La quantité d’Archées pulmonaires serait bien inférieure à celles de l’intestin et de la peau. Cinq phyla pulmonaires ont été identifiés : Euryarcheota, Thaumarchaeota Diapherotrites, Woesarchaeota et Aenigmarchaeota (Koskinen 2017).
Un microbiote primordial pour l’homéostasie pulmonaire
Quatre grandes catégories de fonction peuvent êtres imputées au microbiote pulmonaire.
- Rôle dans l’architecture pulmonaire. Chez les souris axéniques, des modifications anatomiques ont été notées, notamment une plus grande finesse des parois alvéolaire et capillaire. Après colonisation avec un microbiote pulmonaire, les souris initialement axéniques ont présenté une plus forte surface d’échanges alvéolaires (densité alvéolaire supérieure avec des alvéoles plus petites mais plus nombreuses) (Yun 2014).

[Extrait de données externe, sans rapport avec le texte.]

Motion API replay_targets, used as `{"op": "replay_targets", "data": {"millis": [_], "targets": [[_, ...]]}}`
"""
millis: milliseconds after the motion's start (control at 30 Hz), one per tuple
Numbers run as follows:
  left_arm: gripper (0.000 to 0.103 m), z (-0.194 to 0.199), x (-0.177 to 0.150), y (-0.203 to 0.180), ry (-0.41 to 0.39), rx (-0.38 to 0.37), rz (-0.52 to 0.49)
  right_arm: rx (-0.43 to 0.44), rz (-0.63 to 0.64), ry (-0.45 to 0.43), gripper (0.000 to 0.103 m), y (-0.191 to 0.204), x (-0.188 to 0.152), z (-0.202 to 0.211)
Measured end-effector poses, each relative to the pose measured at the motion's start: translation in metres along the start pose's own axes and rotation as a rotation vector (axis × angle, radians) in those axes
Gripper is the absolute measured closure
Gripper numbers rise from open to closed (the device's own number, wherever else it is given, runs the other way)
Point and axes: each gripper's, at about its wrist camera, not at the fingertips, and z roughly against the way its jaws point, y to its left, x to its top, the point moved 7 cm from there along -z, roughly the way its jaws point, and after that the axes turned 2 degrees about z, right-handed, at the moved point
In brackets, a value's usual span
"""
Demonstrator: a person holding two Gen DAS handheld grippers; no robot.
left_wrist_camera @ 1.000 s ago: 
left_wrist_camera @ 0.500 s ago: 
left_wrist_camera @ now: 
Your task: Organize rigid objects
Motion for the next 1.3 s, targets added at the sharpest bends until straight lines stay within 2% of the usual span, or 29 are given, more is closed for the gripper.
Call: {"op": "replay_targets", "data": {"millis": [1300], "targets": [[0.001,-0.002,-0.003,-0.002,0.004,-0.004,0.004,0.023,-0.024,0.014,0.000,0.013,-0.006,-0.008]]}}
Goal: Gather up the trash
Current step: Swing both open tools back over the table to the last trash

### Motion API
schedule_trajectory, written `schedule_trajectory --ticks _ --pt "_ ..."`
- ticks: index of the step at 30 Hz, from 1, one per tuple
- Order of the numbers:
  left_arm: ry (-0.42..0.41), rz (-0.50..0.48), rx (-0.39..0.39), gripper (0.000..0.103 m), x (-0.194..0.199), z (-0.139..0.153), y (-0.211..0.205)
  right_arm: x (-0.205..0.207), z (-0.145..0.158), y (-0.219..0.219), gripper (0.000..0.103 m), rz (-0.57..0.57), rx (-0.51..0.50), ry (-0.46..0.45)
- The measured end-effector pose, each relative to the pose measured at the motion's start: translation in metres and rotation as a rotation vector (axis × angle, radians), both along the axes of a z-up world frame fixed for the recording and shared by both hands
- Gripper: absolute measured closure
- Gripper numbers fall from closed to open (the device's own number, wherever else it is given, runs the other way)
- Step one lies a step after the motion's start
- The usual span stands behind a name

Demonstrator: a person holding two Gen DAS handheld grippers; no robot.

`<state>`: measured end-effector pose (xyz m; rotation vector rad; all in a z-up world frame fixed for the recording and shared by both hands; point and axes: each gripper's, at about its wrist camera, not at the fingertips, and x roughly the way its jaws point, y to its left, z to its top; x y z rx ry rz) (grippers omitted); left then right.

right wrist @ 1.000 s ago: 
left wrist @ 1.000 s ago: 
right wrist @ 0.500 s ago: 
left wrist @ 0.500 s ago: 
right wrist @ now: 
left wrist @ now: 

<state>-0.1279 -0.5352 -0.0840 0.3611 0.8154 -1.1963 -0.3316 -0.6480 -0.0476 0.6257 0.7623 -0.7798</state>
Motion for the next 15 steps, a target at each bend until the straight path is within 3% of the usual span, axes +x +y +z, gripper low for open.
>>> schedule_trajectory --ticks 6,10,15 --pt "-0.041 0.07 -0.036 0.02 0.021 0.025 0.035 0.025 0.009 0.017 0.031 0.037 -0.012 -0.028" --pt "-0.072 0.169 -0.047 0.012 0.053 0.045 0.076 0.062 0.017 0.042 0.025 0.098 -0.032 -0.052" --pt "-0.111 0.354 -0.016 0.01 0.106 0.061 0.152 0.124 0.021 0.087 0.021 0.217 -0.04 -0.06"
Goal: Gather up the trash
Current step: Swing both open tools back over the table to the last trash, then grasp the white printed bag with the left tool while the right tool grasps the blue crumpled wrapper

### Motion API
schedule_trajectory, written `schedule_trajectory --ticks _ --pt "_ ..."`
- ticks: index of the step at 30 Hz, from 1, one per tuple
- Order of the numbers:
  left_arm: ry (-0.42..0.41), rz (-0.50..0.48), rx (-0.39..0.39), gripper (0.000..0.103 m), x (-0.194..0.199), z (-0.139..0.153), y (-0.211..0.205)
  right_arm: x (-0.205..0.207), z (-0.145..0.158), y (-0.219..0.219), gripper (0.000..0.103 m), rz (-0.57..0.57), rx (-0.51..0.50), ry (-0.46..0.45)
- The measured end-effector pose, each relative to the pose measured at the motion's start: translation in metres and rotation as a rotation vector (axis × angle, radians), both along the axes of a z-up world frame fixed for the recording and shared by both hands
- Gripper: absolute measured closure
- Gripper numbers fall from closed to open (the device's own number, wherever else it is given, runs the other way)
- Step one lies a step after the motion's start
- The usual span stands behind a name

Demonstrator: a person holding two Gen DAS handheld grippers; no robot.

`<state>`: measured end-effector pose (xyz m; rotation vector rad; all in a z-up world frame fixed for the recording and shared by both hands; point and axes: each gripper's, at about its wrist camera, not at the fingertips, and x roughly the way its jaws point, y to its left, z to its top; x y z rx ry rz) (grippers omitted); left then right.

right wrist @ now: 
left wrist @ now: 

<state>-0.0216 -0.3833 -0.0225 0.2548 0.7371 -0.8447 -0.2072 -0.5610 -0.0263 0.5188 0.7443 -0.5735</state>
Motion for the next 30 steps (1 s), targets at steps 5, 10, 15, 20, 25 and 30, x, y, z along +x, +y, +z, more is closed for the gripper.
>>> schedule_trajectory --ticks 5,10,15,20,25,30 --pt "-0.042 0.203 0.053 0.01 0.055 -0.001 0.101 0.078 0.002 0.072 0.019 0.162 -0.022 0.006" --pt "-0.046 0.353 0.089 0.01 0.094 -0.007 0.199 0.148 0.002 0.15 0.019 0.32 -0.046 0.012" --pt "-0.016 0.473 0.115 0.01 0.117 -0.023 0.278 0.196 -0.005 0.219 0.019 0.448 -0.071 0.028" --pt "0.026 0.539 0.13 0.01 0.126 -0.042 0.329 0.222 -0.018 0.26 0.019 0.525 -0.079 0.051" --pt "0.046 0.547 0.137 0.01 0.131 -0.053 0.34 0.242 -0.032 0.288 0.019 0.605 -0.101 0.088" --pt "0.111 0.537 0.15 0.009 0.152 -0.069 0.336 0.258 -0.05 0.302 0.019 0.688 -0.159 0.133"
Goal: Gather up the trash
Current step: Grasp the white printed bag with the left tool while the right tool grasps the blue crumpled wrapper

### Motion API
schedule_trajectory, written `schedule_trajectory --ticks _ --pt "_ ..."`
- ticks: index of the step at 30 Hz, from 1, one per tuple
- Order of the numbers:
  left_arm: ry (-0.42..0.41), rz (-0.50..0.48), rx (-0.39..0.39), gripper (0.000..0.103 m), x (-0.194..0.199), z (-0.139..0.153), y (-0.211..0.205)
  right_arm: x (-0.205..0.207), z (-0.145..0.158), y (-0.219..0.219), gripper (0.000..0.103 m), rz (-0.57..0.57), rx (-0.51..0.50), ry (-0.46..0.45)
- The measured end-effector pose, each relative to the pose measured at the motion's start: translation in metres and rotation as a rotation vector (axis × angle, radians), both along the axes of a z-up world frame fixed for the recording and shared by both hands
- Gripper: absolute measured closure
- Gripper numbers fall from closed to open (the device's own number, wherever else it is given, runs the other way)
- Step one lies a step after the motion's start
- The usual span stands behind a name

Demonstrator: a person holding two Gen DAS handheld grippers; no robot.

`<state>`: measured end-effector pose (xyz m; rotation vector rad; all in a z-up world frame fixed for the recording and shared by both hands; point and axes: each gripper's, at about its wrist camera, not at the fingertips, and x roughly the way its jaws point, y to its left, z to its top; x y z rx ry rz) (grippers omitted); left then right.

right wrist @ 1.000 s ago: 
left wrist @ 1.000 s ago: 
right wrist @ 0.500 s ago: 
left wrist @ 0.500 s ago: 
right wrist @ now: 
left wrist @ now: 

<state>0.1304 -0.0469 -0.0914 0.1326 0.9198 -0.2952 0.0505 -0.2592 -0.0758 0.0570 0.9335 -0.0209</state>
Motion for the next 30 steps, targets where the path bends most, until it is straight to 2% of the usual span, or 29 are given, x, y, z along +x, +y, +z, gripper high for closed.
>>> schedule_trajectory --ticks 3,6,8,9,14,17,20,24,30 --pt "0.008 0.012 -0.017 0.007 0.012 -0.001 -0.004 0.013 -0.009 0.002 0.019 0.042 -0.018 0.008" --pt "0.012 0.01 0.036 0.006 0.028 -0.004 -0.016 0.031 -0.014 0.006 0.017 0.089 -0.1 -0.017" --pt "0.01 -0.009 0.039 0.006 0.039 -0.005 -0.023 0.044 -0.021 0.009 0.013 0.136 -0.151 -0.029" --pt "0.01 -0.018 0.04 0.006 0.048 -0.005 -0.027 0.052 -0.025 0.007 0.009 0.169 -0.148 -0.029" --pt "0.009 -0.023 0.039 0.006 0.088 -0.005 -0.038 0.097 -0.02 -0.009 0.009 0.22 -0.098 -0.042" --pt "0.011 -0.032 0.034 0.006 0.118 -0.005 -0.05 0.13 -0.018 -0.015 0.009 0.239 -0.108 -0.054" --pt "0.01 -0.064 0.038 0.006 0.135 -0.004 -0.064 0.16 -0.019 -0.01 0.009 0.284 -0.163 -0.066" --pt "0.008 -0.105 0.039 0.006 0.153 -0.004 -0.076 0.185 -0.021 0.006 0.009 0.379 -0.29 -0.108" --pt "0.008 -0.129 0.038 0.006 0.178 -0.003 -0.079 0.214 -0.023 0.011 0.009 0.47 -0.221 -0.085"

- Rôle barrière. Ce rôle fait référence au concept d’exclusion compétitive bien décrit pour le microbiote intestinal. Il a ainsi été montré que des souris axéniques, plus sensibles aux infections pulmonaires à Streptococcus pneumoniae et Klebsiella pneumoniae, retrouvaient une résistance aux infections après transfert de microbiote par instillation nasale 72 heures avant l’infection (Brown 2017).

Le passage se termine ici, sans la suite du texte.